|Topology of Algebraic Varieties|
|Topic:||Periods, Calabi-Yau fibrations, and mirror symmetry|
|Affiliation:||University of Alberta|
|Date:||Wednesday, December 17|
|Time/Room:||11:15am - 12:15pm/S-101|
A decade ago, John Morgan and I classified all integral weight 3 VHS of Hodge type (1,1,1,1) which can underly a family of Calabi-Yau three folds over the thrice-punctured sphere, subject to conditions on monodromy coming from mirror symmetry. There are 14 generalized hypergeometric $_4F_3$ differential equations of this type. Each can be realized as the Picard-Fuchs differential equation of a family of Calabi-Yau threefolds constructed as hypersurfaces or complete intersections in a Gorenstein toric Fano variety. The 14th case was constructed only recently as a family of singular Calabi-Yau threefolds admitting no projective crepant resolution. Nevertheless, each of these Calabi-Yau three folds admits fibrations by K3 surfaces of high Picard rank, and this fibration structure proved the key to understanding the geometry of the 14th case family.
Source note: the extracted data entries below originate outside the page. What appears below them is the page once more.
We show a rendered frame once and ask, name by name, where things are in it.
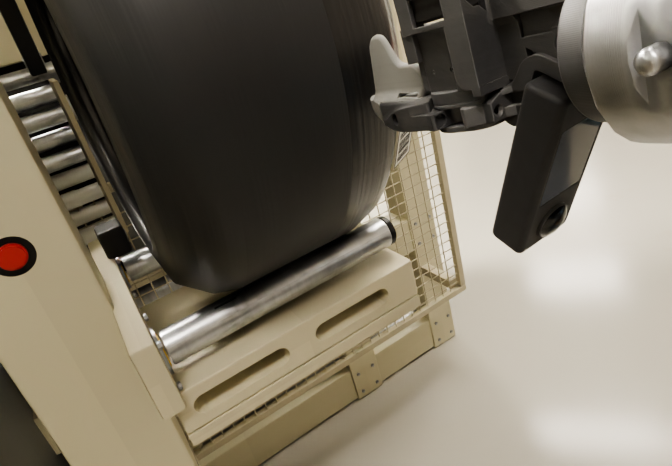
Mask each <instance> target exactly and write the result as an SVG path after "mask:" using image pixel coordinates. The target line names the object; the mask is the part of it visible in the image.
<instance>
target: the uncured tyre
mask: <svg viewBox="0 0 672 466"><path fill-rule="evenodd" d="M24 1H25V4H26V6H27V8H28V11H29V13H30V15H31V18H32V20H33V22H34V24H35V27H36V29H37V31H38V33H39V36H40V38H41V40H42V42H43V45H44V47H45V49H46V51H47V53H48V56H49V58H50V60H51V62H52V64H53V67H54V69H55V71H56V73H57V75H58V77H59V79H60V82H61V84H62V86H63V88H64V90H65V92H66V94H67V97H68V99H69V101H70V103H71V105H72V107H73V109H74V111H75V113H76V115H77V118H78V120H79V122H80V124H81V126H82V128H83V130H84V132H85V134H86V136H87V138H88V140H89V142H90V144H91V146H92V148H93V150H94V152H95V154H96V156H97V158H98V160H99V162H100V164H101V166H102V168H103V170H104V172H105V174H106V176H107V178H108V180H109V182H110V184H111V186H112V188H113V190H114V192H115V193H116V195H117V197H118V199H119V201H120V203H121V205H122V207H123V208H124V210H125V212H126V214H127V216H128V217H129V219H130V221H131V223H132V225H133V226H134V228H135V230H136V231H137V233H138V235H139V236H140V238H141V240H142V241H143V243H144V244H145V246H146V247H147V248H148V250H149V251H150V252H151V254H152V255H153V256H154V258H155V259H156V260H157V262H158V263H159V264H160V266H161V267H162V268H163V270H164V271H165V272H166V274H167V275H168V276H169V278H170V279H171V280H172V281H173V282H174V283H175V284H178V285H182V286H186V287H190V288H194V289H197V290H201V291H205V292H209V293H213V294H217V293H222V292H227V291H231V290H236V289H241V288H243V287H245V286H247V285H248V284H250V283H252V282H254V281H256V280H258V279H260V278H262V277H264V276H266V275H268V274H270V273H272V272H273V271H275V270H277V269H279V268H281V267H283V266H285V265H287V264H289V263H291V262H293V261H295V260H297V259H298V258H300V257H302V256H304V255H306V254H308V253H310V252H312V251H314V250H316V249H318V248H320V247H322V246H323V245H325V244H327V243H329V242H331V241H333V240H335V239H337V238H339V237H341V236H343V235H345V234H347V233H348V232H350V231H351V230H353V229H354V228H355V227H356V226H357V225H358V224H359V223H360V222H361V221H362V220H363V219H364V218H365V217H366V216H367V215H368V214H369V213H370V212H371V211H372V210H373V209H374V208H375V206H376V205H377V203H378V202H379V200H380V198H381V196H382V194H383V192H384V190H385V187H386V184H387V181H388V178H389V174H390V170H391V166H392V161H393V156H394V148H395V140H396V132H397V131H395V130H393V129H391V128H389V127H387V126H386V125H385V123H384V121H383V120H381V119H380V118H379V117H378V116H377V114H376V113H375V112H374V110H373V107H372V104H371V100H370V98H371V97H372V96H373V95H375V84H374V77H373V70H372V63H371V56H370V48H369V47H370V41H371V39H372V37H373V36H375V35H379V34H380V35H383V36H384V37H385V38H386V39H387V41H388V42H389V44H390V45H391V47H392V49H393V50H394V52H395V53H396V55H397V57H398V58H399V50H398V43H397V36H396V31H395V25H394V20H393V16H392V11H391V7H390V3H389V0H24ZM399 59H400V58H399Z"/></svg>
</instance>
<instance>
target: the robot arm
mask: <svg viewBox="0 0 672 466"><path fill-rule="evenodd" d="M393 2H394V6H395V10H396V13H397V17H398V21H399V25H400V29H401V31H400V35H401V39H402V43H403V46H404V50H405V54H406V58H407V62H408V63H404V62H402V61H401V60H400V59H399V58H398V57H397V55H396V53H395V52H394V50H393V49H392V47H391V45H390V44H389V42H388V41H387V39H386V38H385V37H384V36H383V35H380V34H379V35H375V36H373V37H372V39H371V41H370V47H369V48H370V56H371V63H372V70H373V77H374V84H375V95H373V96H372V97H371V98H370V100H371V104H372V107H373V110H374V112H375V113H376V114H377V116H378V117H379V118H380V119H381V120H383V121H384V123H385V125H386V126H387V127H389V128H391V129H393V130H395V131H398V132H418V131H433V132H435V131H438V130H440V131H441V132H443V133H458V132H468V131H476V130H482V129H486V128H489V127H492V126H495V125H498V124H500V123H502V122H504V121H506V122H507V123H508V124H510V125H512V126H516V128H515V133H514V137H513V142H512V146H511V151H510V155H509V159H508V164H507V168H506V173H505V177H504V182H503V186H502V190H501V195H500V199H499V204H498V208H497V212H496V217H495V221H494V226H493V234H494V236H495V237H496V238H498V239H499V240H500V241H502V242H503V243H504V244H505V245H507V246H508V247H509V248H511V249H512V250H513V251H515V252H516V253H523V252H524V251H526V250H527V249H529V248H530V247H531V246H533V245H534V244H536V243H537V242H538V241H540V240H541V239H543V238H545V237H547V236H548V235H550V234H552V233H554V232H555V231H556V230H557V229H558V228H559V227H560V226H561V225H562V224H564V223H565V222H566V219H567V217H568V214H569V211H570V209H571V206H572V203H573V201H574V198H575V195H576V193H577V190H578V187H579V185H580V182H581V179H582V177H583V174H584V171H585V169H586V166H587V163H588V160H589V158H590V155H591V152H592V150H593V147H594V144H595V142H596V139H597V136H598V134H599V131H600V128H601V126H602V123H603V122H607V123H608V124H609V125H610V127H611V128H612V129H613V131H614V132H615V133H617V134H618V135H620V136H622V137H624V138H625V139H627V140H629V141H631V142H637V143H648V144H672V0H393ZM442 18H443V19H444V20H442V21H438V22H435V23H431V24H428V23H429V22H432V21H435V20H439V19H442Z"/></svg>
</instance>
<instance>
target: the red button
mask: <svg viewBox="0 0 672 466"><path fill-rule="evenodd" d="M28 258H29V257H28V251H27V249H26V248H25V247H24V246H22V245H21V244H18V243H8V244H5V245H3V246H1V247H0V267H1V268H2V269H4V270H8V271H15V270H18V269H21V268H22V267H24V266H25V265H26V263H27V262H28Z"/></svg>
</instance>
In this talk, we will discuss new results motivated by these Calabi-Yau fibrations. Firstly, in joint work with Andreas Malmendier motivated by the uniform construction of Calabi-Yau threefolds as K3 surface fibrations in the 14 hypergeometric cases, we develop an iterative procedure to construct both periods and Picard-Fuchs differential equations of threefold families starting from extremal rational elliptic surfaces. In particular, this construction gives families of elliptic K3 surface fibered Calabi-Yau threefolds realizing all 60 of the sympletically rigid Calabi-Yau type equations classified by Boegner and Reiter. Secondly, in joint work with Andrew Harder, Andrey Novoseltsev, and Alan Thompson, we fix a lattice-polarized K3 surface type and construct the most general class of Calabi-Yau threefolds admitting K3 fibers of this type, give criteria for smoothness, and compute the Hodge numbers in terms of the geometry of the fibration. We also describe the mirror construction involving smoothings of Fano threefolds intersecting in anticanonical K3 surfaces, and explain the precise relationship between the Landau-Ginzburg models of the Fano threefolds and the K3 fibered Calabi-Yau threefolds mirror dual to these smoothings. This last answers a question of Andrei Tyurin.